START Excerpted data

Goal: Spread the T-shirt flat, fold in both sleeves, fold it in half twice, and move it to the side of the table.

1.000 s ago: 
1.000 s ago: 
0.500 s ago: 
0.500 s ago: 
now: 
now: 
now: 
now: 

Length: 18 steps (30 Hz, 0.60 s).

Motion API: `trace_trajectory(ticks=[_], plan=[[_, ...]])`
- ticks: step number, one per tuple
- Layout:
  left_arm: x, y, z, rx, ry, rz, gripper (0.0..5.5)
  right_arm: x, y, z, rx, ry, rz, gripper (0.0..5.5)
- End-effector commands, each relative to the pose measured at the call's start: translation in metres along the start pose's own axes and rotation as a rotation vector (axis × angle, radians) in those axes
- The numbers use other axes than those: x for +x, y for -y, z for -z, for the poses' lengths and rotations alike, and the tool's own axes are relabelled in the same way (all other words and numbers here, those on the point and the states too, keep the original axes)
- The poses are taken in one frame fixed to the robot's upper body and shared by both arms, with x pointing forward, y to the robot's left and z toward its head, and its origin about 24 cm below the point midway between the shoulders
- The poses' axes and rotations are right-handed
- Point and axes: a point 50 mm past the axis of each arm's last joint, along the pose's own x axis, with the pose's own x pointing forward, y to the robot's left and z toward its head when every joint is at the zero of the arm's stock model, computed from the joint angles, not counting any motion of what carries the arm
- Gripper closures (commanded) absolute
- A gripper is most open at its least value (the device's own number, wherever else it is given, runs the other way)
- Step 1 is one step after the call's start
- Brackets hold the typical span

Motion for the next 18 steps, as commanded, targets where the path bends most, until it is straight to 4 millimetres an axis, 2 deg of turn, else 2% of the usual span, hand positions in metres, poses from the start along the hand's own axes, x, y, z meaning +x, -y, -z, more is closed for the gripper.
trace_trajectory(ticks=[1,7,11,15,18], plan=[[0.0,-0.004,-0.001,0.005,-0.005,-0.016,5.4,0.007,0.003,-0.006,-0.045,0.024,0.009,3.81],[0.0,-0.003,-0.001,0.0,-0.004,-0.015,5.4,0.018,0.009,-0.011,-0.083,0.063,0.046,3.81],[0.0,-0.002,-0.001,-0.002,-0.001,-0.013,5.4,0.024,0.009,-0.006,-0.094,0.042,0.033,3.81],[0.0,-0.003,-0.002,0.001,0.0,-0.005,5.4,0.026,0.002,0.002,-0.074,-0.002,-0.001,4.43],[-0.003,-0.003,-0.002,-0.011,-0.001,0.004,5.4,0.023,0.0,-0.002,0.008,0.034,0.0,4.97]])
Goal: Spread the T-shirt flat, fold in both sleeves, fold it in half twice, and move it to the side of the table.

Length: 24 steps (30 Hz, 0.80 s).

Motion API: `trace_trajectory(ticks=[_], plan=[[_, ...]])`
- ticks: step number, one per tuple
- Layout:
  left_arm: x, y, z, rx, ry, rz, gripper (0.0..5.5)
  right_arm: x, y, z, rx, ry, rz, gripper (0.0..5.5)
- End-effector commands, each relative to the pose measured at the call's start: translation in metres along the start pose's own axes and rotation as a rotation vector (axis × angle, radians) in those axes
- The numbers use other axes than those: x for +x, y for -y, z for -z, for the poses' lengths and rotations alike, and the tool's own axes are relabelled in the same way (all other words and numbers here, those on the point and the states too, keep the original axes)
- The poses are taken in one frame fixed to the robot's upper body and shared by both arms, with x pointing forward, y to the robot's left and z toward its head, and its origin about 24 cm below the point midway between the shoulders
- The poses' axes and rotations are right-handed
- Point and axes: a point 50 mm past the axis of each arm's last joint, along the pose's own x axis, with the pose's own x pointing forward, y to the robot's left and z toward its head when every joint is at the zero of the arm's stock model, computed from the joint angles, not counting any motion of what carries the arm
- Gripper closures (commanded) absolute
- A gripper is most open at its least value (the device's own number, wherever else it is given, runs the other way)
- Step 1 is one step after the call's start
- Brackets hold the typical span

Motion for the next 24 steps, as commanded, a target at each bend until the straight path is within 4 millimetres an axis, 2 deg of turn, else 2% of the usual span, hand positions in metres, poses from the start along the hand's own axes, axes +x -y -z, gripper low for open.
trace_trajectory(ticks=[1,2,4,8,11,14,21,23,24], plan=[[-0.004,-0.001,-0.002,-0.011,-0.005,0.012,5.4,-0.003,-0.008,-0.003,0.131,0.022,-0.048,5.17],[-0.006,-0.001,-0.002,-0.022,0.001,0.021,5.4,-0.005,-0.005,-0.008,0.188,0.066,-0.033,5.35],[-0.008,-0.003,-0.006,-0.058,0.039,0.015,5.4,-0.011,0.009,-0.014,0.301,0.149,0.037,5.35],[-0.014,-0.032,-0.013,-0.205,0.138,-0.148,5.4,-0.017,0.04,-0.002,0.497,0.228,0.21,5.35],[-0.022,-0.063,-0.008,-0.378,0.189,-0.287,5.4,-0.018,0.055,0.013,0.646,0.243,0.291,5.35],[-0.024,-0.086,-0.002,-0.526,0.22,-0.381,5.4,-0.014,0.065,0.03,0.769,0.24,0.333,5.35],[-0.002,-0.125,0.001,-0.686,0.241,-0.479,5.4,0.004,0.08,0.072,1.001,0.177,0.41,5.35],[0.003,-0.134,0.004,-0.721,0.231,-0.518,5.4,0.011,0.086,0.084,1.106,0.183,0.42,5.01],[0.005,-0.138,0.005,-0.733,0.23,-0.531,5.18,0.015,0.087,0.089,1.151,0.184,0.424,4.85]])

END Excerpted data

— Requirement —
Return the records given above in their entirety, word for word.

— Result —
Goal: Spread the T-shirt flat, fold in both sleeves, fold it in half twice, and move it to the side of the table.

1.000 s ago: 
1.000 s ago: 
0.500 s ago: 
0.500 s ago: 
now: 
now: 
now: 
now: 

Length: 18 steps (30 Hz, 0.60 s).

Motion API: `trace_trajectory(ticks=[_], plan=[[_, ...]])`
- ticks: step number, one per tuple
- Layout:
  left_arm: x, y, z, rx, ry, rz, gripper (0.0..5.5)
  right_arm: x, y, z, rx, ry, rz, gripper (0.0..5.5)
- End-effector commands, each relative to the pose measured at the call's start: translation in metres along the start pose's own axes and rotation as a rotation vector (axis × angle, radians) in those axes
- The numbers use other axes than those: x for +x, y for -y, z for -z, for the poses' lengths and rotations alike, and the tool's own axes are relabelled in the same way (all other words and numbers here, those on the point and the states too, keep the original axes)
- The poses are taken in one frame fixed to the robot's upper body and shared by both arms, with x pointing forward, y to the robot's left and z toward its head, and its origin about 24 cm below the point midway between the shoulders
- The poses' axes and rotations are right-handed
- Point and axes: a point 50 mm past the axis of each arm's last joint, along the pose's own x axis, with the pose's own x pointing forward, y to the robot's left and z toward its head when every joint is at the zero of the arm's stock model, computed from the joint angles, not counting any motion of what carries the arm
- Gripper closures (commanded) absolute
- A gripper is most open at its least value (the device's own number, wherever else it is given, runs the other way)
- Step 1 is one step after the call's start
- Brackets hold the typical span

Motion for the next 18 steps, as commanded, targets where the path bends most, until it is straight to 4 millimetres an axis, 2 deg of turn, else 2% of the usual span, hand positions in metres, poses from the start along the hand's own axes, x, y, z meaning +x, -y, -z, more is closed for the gripper.
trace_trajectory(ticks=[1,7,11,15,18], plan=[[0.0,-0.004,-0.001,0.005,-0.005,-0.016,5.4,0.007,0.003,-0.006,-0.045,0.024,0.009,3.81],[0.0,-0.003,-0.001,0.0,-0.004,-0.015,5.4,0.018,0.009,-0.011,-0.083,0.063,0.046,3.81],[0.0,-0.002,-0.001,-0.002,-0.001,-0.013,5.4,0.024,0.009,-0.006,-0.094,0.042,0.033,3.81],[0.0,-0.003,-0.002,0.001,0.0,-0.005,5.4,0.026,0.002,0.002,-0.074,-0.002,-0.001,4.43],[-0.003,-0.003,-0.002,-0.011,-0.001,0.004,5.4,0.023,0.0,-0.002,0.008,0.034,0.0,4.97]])
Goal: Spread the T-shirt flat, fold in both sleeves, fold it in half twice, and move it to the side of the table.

Length: 24 steps (30 Hz, 0.80 s).

Motion API: `trace_trajectory(ticks=[_], plan=[[_, ...]])`
- ticks: step number, one per tuple
- Layout:
  left_arm: x, y, z, rx, ry, rz, gripper (0.0..5.5)
  right_arm: x, y, z, rx, ry, rz, gripper (0.0..5.5)
- End-effector commands, each relative to the pose measured at the call's start: translation in metres along the start pose's own axes and rotation as a rotation vector (axis × angle, radians) in those axes
- The numbers use other axes than those: x for +x, y for -y, z for -z, for the poses' lengths and rotations alike, and the tool's own axes are relabelled in the same way (all other words and numbers here, those on the point and the states too, keep the original axes)
- The poses are taken in one frame fixed to the robot's upper body and shared by both arms, with x pointing forward, y to the robot's left and z toward its head, and its origin about 24 cm below the point midway between the shoulders
- The poses' axes and rotations are right-handed
- Point and axes: a point 50 mm past the axis of each arm's last joint, along the pose's own x axis, with the pose's own x pointing forward, y to the robot's left and z toward its head when every joint is at the zero of the arm's stock model, computed from the joint angles, not counting any motion of what carries the arm
- Gripper closures (commanded) absolute
- A gripper is most open at its least value (the device's own number, wherever else it is given, runs the other way)
- Step 1 is one step after the call's start
- Brackets hold the typical span

Motion for the next 24 steps, as commanded, a target at each bend until the straight path is within 4 millimetres an axis, 2 deg of turn, else 2% of the usual span, hand positions in metres, poses from the start along the hand's own axes, axes +x -y -z, gripper low for open.
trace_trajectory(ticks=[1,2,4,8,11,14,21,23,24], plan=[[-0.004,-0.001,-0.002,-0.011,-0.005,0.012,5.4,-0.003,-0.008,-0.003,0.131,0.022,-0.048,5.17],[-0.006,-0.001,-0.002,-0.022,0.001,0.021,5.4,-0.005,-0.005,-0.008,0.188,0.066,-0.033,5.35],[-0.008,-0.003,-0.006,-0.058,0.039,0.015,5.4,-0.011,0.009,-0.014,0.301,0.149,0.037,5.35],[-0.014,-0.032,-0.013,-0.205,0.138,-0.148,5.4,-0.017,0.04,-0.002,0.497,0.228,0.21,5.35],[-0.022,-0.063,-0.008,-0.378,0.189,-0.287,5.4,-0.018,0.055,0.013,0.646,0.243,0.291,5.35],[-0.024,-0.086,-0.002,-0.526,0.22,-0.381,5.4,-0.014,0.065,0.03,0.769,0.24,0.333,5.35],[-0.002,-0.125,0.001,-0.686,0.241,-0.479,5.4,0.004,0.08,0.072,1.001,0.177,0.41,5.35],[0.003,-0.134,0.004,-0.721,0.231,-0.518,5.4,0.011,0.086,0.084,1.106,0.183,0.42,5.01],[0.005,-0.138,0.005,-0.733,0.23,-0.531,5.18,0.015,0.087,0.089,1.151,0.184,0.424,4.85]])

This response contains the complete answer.